About this task: What lines of the data below hold the string "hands"? Copy each one out.
####
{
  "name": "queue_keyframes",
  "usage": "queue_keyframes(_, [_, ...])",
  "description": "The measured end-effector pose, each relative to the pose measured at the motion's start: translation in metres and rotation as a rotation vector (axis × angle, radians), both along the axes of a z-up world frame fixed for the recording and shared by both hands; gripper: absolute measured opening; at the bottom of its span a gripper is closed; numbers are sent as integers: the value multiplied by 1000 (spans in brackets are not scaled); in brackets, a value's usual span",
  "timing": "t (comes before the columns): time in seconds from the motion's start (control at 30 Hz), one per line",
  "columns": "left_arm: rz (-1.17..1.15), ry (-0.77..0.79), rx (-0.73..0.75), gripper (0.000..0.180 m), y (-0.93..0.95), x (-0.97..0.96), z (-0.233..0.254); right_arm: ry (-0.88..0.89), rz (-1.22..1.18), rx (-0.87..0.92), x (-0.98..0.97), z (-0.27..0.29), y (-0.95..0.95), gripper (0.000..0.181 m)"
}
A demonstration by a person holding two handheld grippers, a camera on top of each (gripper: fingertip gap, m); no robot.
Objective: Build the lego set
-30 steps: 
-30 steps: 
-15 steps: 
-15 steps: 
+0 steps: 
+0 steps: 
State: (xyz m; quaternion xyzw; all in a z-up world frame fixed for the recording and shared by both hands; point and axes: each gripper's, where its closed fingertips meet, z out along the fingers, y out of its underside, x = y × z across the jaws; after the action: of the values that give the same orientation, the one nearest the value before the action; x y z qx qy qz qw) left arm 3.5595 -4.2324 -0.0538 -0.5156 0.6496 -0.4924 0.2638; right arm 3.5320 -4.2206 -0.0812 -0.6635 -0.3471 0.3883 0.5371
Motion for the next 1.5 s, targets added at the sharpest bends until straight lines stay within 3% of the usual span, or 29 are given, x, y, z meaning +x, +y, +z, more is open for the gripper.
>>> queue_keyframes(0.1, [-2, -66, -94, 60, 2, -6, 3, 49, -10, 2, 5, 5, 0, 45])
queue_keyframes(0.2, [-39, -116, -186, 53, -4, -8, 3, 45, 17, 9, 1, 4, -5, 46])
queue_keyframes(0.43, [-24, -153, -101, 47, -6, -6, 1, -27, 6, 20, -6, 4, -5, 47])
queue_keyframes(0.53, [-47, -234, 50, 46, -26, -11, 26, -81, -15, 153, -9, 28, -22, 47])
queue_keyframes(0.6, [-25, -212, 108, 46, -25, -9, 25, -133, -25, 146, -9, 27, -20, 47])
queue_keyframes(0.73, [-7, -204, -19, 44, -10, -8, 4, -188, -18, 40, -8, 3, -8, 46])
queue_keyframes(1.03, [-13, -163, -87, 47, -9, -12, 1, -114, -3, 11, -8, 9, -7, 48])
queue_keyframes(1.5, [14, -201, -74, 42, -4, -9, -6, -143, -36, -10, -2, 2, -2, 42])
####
Written answer:
  "description": "The measured end-effector pose, each relative to the pose measured at the motion's start: translation in metres and rotation as a rotation vector (axis × angle, radians), both along the axes of a z-up world frame fixed for the recording and shared by both hands; gripper: absolute measured opening; at the bottom of its span a gripper is closed; numbers are sent as integers: the value multiplied by 1000 (spans in brackets are not scaled); in brackets, a value's usual span",
State: (xyz m; quaternion xyzw; all in a z-up world frame fixed for the recording and shared by both hands; point and axes: each gripper's, where its closed fingertips meet, z out along the fingers, y out of its underside, x = y × z across the jaws; after the action: of the values that give the same orientation, the one nearest the value before the action; x y z qx qy qz qw) left arm 3.5595 -4.2324 -0.0538 -0.5156 0.6496 -0.4924 0.2638; right arm 3.5320 -4.2206 -0.0812 -0.6635 -0.3471 0.3883 0.5371

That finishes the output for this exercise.